When accounting for collecting effort, the yellow pan traps were most efficient in locality 1 at family level, meaning that in this locality, using YPTs as a collecting method yielded individuals form more families than in the other two localities. On the other hand, sweep netting was most efficient in locality 3 per unit time (see Figure 2). Parasitoid wasps from most families were collected both in YPTs and sweep nets. The minor differences consisted in the single individuals belonging to the families Agaonidae and Eupelmidae collected by sweep netting but not in YPTs, and the single megaspilid collected by YPT only. Also, in terms of individuals, a higher number of ceraphronids, diapriids, mymarids and platygastrids was collected using YPTs, while for the remaining families more individuals were collected by sweep netting than using YPTs (see Table 3). However, this should not be taken as hard evidence for preferring one method over the other for several reasons. First of all, presenting data in terms of individuals does not equate to species richness; second, collecting effort was not standardised; and thirdly, the numbers we are dealing with in this study are generally low. For these reasons no tests of significance were carried out with regards to differences in productivity between sampling methods.

The differences between the three localities with regards to the parasitoid wasp families sampled in this study could be attributed to a combination of topology, climate and collecting method. For example, in locality 1 relatively few families were represented in sweep net collections compared to the other two localities. The reasons for this may be that walking the steep slopes and rugged terrain by mountain streams hindered maximum collecting efficiency with a sweep net while the thick fog during collecting event JAM06 definitely lowered the average for the families collected in locality 1. Similarly, the yellow pan traps appeared to be the least efficient in locality 2, however, the heavy rains washing out most of the specimens collected in the traps definitely skewed the results in favour of localities 1 and 3 for YPTs.
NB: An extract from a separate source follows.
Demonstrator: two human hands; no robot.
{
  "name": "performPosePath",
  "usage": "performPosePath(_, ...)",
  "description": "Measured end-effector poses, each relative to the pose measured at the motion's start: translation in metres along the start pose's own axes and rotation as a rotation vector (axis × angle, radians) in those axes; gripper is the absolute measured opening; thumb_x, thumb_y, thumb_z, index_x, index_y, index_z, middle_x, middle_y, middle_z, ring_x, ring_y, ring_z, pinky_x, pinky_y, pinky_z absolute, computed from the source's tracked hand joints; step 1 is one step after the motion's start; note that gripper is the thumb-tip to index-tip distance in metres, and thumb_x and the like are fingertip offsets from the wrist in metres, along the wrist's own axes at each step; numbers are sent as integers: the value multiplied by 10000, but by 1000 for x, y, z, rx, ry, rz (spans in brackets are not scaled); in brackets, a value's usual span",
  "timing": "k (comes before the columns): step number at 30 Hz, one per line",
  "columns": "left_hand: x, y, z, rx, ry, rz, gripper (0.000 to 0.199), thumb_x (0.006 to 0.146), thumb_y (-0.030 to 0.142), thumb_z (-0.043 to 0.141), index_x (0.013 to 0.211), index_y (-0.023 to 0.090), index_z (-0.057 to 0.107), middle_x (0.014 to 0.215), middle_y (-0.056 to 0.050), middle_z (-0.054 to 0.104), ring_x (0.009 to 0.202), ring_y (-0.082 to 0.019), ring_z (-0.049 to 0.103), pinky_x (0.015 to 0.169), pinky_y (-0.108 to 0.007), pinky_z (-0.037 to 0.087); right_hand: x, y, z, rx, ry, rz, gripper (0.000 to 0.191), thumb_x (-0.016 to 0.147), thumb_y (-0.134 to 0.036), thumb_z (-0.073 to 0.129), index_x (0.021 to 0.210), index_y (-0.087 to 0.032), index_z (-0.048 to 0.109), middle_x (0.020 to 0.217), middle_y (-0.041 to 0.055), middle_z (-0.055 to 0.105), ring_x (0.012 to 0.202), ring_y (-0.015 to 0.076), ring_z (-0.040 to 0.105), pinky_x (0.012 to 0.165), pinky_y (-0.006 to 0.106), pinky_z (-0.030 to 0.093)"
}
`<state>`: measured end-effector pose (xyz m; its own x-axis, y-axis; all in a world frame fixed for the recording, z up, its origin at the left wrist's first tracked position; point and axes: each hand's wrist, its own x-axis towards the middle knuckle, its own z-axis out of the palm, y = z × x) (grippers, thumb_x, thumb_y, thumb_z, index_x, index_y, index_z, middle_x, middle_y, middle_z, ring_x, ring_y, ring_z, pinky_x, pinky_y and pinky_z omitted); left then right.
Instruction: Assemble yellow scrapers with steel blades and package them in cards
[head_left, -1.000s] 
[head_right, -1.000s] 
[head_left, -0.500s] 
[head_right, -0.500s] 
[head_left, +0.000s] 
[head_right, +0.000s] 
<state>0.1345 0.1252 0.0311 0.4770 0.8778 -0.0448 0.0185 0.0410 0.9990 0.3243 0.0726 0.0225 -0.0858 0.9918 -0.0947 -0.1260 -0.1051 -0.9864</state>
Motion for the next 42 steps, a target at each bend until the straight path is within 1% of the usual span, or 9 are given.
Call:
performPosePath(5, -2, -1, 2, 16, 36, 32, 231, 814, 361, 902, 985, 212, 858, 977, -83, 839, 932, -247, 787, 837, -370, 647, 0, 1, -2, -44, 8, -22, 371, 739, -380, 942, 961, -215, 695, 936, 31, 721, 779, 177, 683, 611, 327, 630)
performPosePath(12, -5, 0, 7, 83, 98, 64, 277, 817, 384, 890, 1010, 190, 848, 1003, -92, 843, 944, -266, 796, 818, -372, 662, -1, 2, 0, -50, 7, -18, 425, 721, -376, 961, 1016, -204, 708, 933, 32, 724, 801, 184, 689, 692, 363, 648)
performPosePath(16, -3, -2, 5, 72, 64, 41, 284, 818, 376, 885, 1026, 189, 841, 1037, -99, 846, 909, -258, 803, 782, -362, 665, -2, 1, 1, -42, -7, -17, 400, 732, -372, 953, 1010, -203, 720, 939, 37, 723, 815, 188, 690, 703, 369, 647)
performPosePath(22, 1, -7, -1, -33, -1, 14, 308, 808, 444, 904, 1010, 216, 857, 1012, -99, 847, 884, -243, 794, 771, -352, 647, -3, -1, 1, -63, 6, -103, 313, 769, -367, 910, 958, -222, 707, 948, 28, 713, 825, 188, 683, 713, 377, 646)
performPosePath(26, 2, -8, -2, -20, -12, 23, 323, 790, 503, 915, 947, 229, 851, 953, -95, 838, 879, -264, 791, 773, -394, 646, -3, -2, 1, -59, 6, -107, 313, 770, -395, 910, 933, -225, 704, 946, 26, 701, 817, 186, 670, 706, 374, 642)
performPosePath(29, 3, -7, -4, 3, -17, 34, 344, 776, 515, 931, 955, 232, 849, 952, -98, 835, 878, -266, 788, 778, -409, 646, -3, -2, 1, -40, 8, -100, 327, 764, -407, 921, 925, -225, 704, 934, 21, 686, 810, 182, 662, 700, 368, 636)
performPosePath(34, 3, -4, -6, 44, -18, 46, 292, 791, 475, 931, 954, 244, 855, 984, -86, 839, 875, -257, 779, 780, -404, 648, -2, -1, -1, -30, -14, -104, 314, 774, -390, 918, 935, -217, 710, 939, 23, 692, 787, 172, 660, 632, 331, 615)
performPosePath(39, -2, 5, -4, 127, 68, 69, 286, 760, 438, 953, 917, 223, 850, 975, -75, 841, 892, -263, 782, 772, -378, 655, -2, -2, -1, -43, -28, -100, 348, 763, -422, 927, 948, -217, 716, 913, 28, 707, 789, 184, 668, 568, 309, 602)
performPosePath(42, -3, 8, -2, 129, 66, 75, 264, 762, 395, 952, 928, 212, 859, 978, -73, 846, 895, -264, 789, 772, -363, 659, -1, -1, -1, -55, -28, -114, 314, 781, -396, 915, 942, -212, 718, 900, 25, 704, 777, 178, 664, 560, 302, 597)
The fact that the YPTs were most efficient in locality 1 with a high proportion of Diapriidae collected in this locality supports the fact that Diapriidae are efficiently collected using YPTs (e.g. Noyes 1989) in areas rich in organic matter (Masner and Gracia 2002). As mentioned before, the two collecting methods used in this study are not comparable as to efficiency. However, as in previous studies (e.g. Noyes 1989, Missa et al. 2009), we show that increasing the number of collecting methods may increase the chances of collecting parasitoid wasps from different families, even though according to Missa et al. (2009) habitat type is a more important factor than collecting method in determining the parasitoid wasp species collected.

Given more time and more sampling methods than used in this study, differences in parasitoid wasp family assemblages between localities are more likely to display structuring based on host species assemblages, in turn driven by differences in plant assemblages. Sampling during different seasons throughout the year is also likely to yield different assemblages to those found in this study. Nevertheless, the high numbers of parasitoid wasps belonging to a considerable number of families collected during a relatively short time using only two basic collecting techniques provide evidence that Jamaica is definitely a place worth sampling for future studies on or including these taxa. In addition to collecting for general ecological studies, hymenopterists wishing to undertake studies on specific families may also be able to verify in this pilot study the most appropriate locality for collecting the specific taxon which they wish to investigate.